Task brief - Transcribe only part of the material below: the lines from the one containing "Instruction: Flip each" through the one containing "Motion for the", inclusive, exactly as written.

Dataset section -
----------------
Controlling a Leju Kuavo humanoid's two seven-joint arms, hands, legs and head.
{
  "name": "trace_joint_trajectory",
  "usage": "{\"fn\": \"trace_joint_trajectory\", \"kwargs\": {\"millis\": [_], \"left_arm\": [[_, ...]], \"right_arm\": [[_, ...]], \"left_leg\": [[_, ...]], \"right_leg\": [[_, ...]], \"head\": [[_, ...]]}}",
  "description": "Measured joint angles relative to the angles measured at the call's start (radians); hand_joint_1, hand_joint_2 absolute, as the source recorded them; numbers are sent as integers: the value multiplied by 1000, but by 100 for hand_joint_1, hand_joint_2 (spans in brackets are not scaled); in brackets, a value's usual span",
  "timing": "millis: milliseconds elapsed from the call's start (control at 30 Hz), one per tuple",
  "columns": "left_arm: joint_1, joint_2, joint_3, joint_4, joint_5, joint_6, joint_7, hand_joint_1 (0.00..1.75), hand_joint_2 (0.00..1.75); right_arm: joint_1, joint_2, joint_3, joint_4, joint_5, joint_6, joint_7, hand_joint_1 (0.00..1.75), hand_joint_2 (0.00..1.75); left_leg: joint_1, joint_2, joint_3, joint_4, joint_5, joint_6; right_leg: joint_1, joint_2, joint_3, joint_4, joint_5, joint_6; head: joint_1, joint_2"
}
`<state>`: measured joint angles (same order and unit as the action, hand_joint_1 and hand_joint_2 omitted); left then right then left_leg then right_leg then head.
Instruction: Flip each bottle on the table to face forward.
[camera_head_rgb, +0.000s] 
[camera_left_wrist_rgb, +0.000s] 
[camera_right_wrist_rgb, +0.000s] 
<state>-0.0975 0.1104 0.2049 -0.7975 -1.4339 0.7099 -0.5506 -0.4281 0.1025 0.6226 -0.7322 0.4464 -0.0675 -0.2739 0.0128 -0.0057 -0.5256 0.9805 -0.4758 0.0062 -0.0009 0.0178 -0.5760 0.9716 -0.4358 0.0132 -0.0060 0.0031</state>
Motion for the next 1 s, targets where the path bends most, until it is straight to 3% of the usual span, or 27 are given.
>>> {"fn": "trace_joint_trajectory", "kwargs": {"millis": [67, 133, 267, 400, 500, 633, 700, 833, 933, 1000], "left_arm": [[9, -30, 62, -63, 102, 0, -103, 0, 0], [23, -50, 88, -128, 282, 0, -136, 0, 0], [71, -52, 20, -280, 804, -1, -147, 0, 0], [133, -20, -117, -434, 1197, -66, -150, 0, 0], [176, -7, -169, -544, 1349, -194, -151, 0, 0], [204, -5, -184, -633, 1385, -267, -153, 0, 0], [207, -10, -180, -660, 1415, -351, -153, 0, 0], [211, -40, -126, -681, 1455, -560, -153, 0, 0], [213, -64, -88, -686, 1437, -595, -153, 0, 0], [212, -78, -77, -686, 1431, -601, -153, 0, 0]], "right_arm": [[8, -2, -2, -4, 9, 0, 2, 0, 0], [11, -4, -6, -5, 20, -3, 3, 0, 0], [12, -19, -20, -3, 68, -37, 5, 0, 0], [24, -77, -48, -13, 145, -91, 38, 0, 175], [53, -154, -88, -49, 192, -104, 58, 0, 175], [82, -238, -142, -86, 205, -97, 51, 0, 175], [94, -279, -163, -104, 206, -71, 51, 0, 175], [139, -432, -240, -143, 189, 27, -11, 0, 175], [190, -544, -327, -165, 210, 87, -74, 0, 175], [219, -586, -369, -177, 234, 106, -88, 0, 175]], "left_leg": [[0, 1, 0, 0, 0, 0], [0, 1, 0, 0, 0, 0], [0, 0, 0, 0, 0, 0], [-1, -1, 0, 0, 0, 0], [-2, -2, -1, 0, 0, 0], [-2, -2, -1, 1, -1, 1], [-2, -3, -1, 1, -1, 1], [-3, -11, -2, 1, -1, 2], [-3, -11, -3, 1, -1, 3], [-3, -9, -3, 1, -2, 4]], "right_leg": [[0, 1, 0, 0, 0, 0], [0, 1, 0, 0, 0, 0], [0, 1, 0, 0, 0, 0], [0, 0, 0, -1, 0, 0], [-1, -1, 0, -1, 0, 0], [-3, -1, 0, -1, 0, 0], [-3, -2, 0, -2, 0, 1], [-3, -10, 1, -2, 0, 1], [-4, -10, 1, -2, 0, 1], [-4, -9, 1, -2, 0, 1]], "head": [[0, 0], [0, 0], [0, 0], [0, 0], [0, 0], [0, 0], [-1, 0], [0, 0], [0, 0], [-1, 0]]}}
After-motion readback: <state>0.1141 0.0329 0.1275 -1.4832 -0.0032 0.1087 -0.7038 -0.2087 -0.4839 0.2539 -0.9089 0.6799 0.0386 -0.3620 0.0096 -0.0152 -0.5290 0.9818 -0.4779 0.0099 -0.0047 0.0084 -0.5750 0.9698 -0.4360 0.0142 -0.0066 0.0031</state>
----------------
Answer space -
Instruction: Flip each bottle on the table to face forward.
[camera_head_rgb, +0.000s] 
[camera_left_wrist_rgb, +0.000s] 
[camera_right_wrist_rgb, +0.000s] 
<state>-0.0975 0.1104 0.2049 -0.7975 -1.4339 0.7099 -0.5506 -0.4281 0.1025 0.6226 -0.7322 0.4464 -0.0675 -0.2739 0.0128 -0.0057 -0.5256 0.9805 -0.4758 0.0062 -0.0009 0.0178 -0.5760 0.9716 -0.4358 0.0132 -0.0060 0.0031</state>
Motion for the next 1 s, targets where the path bends most, until it is straight to 3% of the usual span, or 27 are given.

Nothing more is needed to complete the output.